It is increasingly hypothesised that the next-token-prediction task may be insufficient to get machines to reason and plan (Kambhampati, 2024). By framing the cognitive task of cryptic crossword solving as a reasoning problem that is addressable by LLMs supported by a verification system, this work has sought to bring this reasoning task within the scope of what is tractable by systems that have components that include LLMs as well as verifiers and coding aids.

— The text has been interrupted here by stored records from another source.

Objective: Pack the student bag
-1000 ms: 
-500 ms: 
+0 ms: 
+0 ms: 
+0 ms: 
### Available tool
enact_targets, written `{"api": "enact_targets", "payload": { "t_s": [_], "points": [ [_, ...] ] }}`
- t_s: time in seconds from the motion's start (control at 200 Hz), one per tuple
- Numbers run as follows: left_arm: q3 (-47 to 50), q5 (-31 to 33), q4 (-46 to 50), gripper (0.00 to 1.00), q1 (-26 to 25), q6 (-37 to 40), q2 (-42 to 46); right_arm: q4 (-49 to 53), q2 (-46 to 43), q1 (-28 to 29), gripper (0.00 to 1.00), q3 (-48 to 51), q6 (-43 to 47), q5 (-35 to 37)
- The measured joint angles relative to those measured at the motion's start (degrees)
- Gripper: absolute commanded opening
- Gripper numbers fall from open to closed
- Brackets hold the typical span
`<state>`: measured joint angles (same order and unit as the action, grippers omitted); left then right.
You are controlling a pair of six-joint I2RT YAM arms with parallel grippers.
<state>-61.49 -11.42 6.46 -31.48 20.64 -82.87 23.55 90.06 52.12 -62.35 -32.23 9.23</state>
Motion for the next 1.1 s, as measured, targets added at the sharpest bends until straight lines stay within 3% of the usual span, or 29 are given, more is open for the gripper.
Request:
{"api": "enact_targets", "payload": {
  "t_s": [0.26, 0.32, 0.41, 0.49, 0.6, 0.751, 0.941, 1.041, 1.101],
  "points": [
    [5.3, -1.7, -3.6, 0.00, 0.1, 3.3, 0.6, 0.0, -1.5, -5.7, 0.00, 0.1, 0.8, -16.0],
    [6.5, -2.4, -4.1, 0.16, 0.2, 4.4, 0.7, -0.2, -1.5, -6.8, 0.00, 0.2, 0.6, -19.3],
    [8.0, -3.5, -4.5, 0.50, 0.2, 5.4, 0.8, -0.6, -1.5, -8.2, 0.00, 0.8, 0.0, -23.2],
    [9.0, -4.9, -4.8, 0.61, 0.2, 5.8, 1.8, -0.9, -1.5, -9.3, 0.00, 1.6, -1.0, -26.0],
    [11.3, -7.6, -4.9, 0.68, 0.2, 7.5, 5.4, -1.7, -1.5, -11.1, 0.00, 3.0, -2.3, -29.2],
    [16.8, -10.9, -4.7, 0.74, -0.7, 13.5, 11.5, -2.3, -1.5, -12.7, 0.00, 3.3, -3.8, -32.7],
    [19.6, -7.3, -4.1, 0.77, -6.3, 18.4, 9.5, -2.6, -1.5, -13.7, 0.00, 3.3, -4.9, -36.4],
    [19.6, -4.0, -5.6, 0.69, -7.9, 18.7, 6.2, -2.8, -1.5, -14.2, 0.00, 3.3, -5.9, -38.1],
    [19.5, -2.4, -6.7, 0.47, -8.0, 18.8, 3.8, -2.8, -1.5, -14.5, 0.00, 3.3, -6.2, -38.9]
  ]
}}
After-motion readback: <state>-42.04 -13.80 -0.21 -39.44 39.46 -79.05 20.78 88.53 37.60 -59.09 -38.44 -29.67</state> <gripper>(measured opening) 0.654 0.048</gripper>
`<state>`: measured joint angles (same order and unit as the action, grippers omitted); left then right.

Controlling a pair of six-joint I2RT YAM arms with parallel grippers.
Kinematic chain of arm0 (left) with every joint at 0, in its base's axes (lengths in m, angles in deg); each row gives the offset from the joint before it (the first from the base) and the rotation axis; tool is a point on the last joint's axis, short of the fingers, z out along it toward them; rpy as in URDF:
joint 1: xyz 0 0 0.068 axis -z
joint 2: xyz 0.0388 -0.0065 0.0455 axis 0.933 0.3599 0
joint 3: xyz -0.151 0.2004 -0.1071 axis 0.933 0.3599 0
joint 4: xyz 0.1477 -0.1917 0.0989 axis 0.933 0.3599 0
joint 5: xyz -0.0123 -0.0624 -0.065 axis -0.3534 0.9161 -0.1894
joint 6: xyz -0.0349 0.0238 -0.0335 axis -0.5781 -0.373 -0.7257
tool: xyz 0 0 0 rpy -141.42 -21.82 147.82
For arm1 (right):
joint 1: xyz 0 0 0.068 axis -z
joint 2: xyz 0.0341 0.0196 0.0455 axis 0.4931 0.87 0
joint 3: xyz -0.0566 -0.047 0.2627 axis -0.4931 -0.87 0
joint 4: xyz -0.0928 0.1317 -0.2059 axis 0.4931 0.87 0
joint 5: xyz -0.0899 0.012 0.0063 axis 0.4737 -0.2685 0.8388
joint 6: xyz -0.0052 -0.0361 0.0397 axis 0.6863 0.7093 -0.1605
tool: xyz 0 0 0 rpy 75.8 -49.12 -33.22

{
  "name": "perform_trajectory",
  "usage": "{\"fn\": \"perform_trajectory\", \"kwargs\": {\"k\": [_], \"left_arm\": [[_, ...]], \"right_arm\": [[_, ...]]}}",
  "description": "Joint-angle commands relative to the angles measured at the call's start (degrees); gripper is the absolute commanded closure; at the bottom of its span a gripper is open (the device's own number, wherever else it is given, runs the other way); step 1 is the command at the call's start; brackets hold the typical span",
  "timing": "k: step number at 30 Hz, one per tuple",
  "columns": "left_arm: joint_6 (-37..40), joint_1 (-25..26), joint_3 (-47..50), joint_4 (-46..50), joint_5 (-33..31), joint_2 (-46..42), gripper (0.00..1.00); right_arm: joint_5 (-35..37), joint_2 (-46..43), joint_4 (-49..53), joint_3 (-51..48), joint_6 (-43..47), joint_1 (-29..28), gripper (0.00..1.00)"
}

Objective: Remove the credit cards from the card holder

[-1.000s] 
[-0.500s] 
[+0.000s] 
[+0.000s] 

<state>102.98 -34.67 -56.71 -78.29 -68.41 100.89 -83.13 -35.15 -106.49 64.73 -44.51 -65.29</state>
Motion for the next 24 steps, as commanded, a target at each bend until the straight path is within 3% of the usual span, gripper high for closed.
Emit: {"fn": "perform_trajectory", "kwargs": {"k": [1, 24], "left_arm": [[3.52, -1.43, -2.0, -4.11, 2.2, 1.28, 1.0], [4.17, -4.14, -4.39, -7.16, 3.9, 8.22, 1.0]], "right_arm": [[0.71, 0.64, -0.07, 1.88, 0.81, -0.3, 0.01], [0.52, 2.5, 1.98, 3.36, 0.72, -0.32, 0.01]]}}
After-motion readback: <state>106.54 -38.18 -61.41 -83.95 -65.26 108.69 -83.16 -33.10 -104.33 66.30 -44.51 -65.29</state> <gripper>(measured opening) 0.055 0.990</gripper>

The authors sincerely hope that this work sparks an interest in the cryptic crossword domain, since it presents a challenging NLP/reasoning task, with huge scope for testing different reasoning approaches. Notably, the current State-of-the-Art solving methods score less than 20% on a real-world test set.

Impact Statement

There are many current cryptic crossword enthusiasts that would potentially not welcome AI-enabled solvers to ‘take over’ their favourite pastime. In particular, when taken further, this line of work would be potentially disruptive to public leaderboards that rank people according to the time taken to solve puzzles 100% correctly.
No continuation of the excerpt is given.